Sanders took the podium at 2:05 p.m. ET, after White House economic adviser Larry Kudlow and national security adviser John Bolton spoke.

CNN tried something new today while Sanders was speaking, putting up a side panel at 2:12 p.m. ET which consists of a laundry list of facts about the U.S. Climate Assessment, which the President seems not to accept.

The panel appeared on the screen right after CBS News Radio correspondent Steven Portnoy asked why the president didn’t believe in the findings from the report.

PORTNOY: The president when asked about the economic forecast essentially said he didn’t believe it. the takeaway from many people is that the president doesn’t feel necessarily a responsibility to lead either in this country or in the world on climate change and preventing the calamity that your administration forecasts. do you agree with that view? and if not, why not?

SANDERS: The president is certainly leading on what matters most in this process and that’s on having clean air, clean water. In fact, the United States continues to be a leader on that front. Even Obama’s under-secretary for science didn’t believe the radical conclusions of the report that was released.

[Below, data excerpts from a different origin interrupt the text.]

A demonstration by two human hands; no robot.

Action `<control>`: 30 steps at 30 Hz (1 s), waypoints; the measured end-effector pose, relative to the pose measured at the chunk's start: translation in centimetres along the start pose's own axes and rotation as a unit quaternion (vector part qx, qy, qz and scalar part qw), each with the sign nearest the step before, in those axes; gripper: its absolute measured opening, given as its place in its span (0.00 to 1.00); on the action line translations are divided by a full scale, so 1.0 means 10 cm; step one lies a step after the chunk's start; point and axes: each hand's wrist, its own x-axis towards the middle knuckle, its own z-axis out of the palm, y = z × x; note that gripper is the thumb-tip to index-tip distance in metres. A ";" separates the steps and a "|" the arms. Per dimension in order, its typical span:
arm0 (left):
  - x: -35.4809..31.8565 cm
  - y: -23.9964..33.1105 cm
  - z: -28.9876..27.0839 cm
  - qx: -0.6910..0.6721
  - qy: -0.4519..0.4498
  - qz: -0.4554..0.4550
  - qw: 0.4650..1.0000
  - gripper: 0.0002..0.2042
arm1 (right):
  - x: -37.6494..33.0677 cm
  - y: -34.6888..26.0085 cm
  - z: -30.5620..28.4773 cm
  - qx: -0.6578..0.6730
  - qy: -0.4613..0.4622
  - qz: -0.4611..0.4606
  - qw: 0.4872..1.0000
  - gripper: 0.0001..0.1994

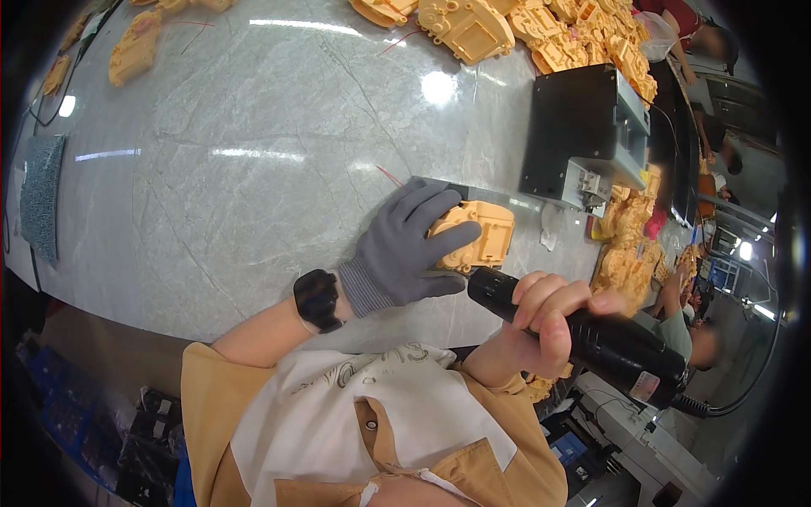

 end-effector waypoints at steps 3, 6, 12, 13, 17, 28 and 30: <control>-0.01 -0.02 0.00 -0.002 -0.001 0.004 1.000 0.31 | -0.01 0.01 0.01 0.001 -0.008 0.000 1.000 0.20; -0.01 -0.03 0.00 0.000 0.002 0.007 1.000 0.30 | -0.01 0.02 0.02 -0.003 -0.017 0.002 1.000 0.20; 0.05 -0.03 0.02 -0.001 0.018 0.026 0.999 0.28 | 0.03 0.05 -0.05 -0.002 -0.085 -0.003 0.996 0.19; 0.06 -0.04 0.02 -0.009 0.019 0.032 0.999 0.28 | 0.04 0.02 -0.03 -0.009 -0.090 0.010 0.996 0.20; 0.05 -0.02 0.01 0.018 0.025 0.023 0.999 0.27 | 0.02 0.08 -0.02 -0.028 -0.135 -0.006 0.990 0.21; 0.12 0.04 0.04 0.029 0.005 0.026 0.999 0.25 | 0.08 0.00 -0.03 -0.075 -0.172 0.022 0.982 0.20; 0.11 0.02 0.07 0.050 0.029 0.039 0.998 0.27 | 0.14 0.02 -0.09 -0.097 -0.188 0.008 0.977 0.21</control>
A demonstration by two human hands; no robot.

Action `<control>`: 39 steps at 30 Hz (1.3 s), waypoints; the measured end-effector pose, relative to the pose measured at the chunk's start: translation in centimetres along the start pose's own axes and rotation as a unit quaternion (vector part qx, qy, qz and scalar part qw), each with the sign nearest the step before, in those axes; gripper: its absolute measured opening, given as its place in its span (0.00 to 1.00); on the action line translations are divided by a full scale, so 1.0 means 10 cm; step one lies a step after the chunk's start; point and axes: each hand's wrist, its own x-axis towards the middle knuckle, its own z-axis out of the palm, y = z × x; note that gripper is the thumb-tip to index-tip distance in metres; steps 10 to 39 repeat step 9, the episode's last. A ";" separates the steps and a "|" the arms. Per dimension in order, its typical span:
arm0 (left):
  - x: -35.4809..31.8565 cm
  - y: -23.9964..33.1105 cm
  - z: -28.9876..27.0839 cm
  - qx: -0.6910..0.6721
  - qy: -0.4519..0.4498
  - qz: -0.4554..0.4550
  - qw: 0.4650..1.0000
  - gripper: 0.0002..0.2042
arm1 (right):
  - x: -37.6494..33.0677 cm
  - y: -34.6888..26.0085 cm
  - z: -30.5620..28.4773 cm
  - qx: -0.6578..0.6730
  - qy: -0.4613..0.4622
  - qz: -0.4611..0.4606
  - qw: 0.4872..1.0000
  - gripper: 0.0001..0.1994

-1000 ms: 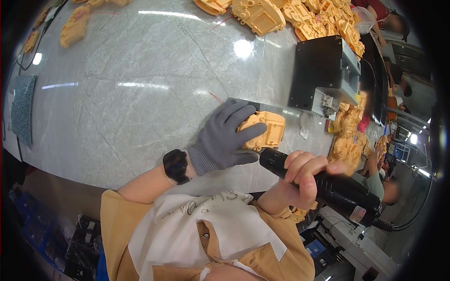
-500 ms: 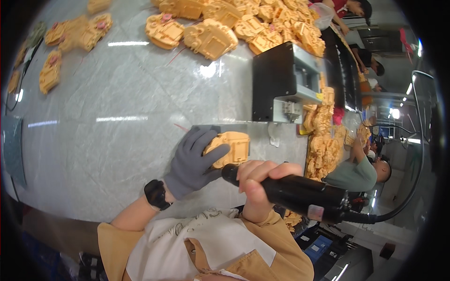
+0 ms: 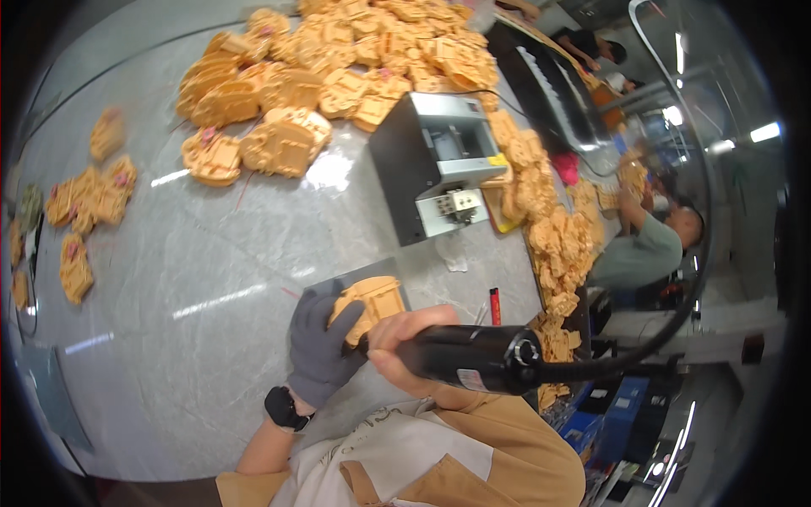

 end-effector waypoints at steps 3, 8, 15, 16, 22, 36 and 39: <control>0.04 0.05 -0.05 -0.005 -0.038 -0.005 0.999 0.26 | -0.17 -0.06 -0.11 0.120 0.099 -0.060 0.986 0.21; -0.03 0.05 -0.05 -0.006 -0.067 -0.041 0.997 0.27 | 0.04 -0.02 -1.00 0.069 0.344 -0.183 0.918 0.23; -0.04 0.06 -0.04 -0.011 -0.079 -0.049 0.996 0.28 | -0.02 -0.01 -0.98 0.072 0.351 -0.179 0.916 0.23; -0.04 0.06 -0.04 -0.011 -0.079 -0.049 0.996 0.28 | -0.02 -0.01 -0.98 0.072 0.351 -0.179 0.916 0.23; -0.04 0.06 -0.04 -0.011 -0.079 -0.049 0.996 0.28 | -0.02 -0.01 -0.98 0.072 0.351 -0.179 0.916 0.23; -0.04 0.06 -0.04 -0.011 -0.079 -0.049 0.996 0.28 | -0.02 -0.01 -0.98 0.072 0.351 -0.179 0.916 0.23; -0.04 0.06 -0.04 -0.011 -0.079 -0.049 0.996 0.28 | -0.02 -0.01 -0.98 0.072 0.351 -0.179 0.916 0.23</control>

And you have to look at the fact that the report is based on the most extreme modeled scenario which contradicts long-established trends.

Modeling the climate is an extremely complicated science that is never exact.

The biggest thing that we can do is focus on how to make sure we have the cleanest air, the cleanest water, and the president is certainly doing that and certainly leading on that front.

Here’s what it looked like:

 

The panel was taken down after Sanders gave her response to the reporter’s question.

Interestingly, the side graphic was limited to Sanders’ remarks on the climate report, nothing else.